We are therefore considering what is called a workforce development model to ensure that that training is of high quality. This would allow us to provide financial help to providers to assist with training and events. The fund is flexible and would enable employers to support their staff, not least in providing backfill for them while they undertake training. It could also be used to pay for an instructor to conduct the training. I know that there is a desire to understand more not just about training but about how we will fund it. I can reassure noble Lords that there will of course be a comprehensive and properly resourced training programme in place.
I do not believe that regulation-making powers or details are required in the Bill, but I also recognise that the proof of the pudding is in the eating. As we have discussed since Second Reading, noble Lords will want to see much more detail about our intentions in this regard. What I can say is that I will do everything I can to facilitate that development, so that there can be the right degree of confidence that the training programme and its funding will be forthcoming to support the implementation of the new system.
Noble Lords raised a few other issues in the discussion. The noble Baroness, Lady Meacher, said that we need greater clarity on the roles of various people. I think we covered that in our earlier discussion of care home managers. The noble Baroness, Lady Hollins, made an excellent point about making sure that training includes the skills to work with working-age adults with learning difficulties. Using those people and their families to co-produce training is also an absolutely excellent idea, which I would like to take up with her.
Perhaps I may deal with two other issues. First, the noble Baroness, Lady Murphy, talked about cultural change. Training can help but of course it does not deliver a cultural change. We have to think carefully as we go forward about the other levers that exist to any Government to provide that cultural change that go beyond the standard ways of doing things. I would be interested in pursuing that discussion with noble Lords outside the Chamber.

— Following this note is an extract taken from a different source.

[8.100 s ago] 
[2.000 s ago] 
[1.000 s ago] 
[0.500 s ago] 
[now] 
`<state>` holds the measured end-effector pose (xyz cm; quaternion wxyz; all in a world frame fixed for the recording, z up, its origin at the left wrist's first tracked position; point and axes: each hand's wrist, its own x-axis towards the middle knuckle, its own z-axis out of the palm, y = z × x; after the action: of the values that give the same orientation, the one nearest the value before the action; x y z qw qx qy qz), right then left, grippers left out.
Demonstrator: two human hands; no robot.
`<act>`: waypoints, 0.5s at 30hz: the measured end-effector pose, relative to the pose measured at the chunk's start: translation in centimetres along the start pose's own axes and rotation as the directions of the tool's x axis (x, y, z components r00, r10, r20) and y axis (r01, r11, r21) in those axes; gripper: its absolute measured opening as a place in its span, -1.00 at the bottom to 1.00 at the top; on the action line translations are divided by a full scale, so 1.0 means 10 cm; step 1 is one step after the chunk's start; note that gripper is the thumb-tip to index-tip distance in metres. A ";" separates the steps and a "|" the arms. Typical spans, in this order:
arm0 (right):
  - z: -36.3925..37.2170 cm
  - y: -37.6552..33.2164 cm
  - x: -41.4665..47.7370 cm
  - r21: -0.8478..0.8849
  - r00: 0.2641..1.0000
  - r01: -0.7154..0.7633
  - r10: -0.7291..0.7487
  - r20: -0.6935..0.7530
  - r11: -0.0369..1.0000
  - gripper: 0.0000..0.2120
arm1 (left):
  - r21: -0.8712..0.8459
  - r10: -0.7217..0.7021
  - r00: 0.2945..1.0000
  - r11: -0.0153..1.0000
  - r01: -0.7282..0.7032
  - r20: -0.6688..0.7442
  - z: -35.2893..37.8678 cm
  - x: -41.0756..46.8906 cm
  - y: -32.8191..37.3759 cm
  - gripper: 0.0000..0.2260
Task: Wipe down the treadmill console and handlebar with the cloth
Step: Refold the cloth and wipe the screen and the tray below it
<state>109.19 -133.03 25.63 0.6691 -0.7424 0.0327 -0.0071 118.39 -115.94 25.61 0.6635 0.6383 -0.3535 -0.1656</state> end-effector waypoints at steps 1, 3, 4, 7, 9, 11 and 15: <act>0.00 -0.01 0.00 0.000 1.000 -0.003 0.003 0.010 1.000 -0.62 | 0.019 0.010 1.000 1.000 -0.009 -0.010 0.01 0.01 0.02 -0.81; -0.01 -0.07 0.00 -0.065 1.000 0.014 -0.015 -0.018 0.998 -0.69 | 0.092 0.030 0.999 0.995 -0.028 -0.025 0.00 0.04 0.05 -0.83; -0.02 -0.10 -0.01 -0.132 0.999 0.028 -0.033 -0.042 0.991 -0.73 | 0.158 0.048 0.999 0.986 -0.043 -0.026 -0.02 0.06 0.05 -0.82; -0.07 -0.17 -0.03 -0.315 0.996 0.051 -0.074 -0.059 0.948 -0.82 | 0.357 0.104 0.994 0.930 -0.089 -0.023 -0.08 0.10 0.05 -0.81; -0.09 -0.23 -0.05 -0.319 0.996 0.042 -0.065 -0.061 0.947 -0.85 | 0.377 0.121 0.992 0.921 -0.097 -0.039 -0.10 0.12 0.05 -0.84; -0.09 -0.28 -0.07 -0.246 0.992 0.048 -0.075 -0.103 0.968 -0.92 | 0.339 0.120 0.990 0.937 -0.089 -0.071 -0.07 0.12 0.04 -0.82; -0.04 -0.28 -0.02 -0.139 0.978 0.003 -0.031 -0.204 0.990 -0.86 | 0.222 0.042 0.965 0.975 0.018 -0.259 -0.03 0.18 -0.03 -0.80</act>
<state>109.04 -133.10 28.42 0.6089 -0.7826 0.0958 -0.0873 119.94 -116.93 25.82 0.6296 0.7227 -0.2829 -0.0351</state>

Secondly, the noble Lord, Lord Hunt, asked about cost shift. There will clearly be a redistribution of responsibility, but the intention of these changes is that they should deliver a system that not only delivers justice to people who are currently denied it but does so in an affordable way, moving funding away from duplication and complexity towards greater caring. The intention of the Bill is not to rob Peter to pay Paul, as it were, but to ensure that there is a properly resourced and deliverable system and that its different parts are trained and capable and have the capacity to deliver the responsibilities that we are asking them to fulfil.
On that basis, I again thank noble Lords for a very useful discussion. There is clearly more detail that we can and will want to provide as the Bill progresses. I hope that noble Lords will feel content not to press their amendments.
Amendment 26 withdrawn.
Amendments 27 to 30D not moved.
House resumed. Committee to begin again not before 8.25 pm.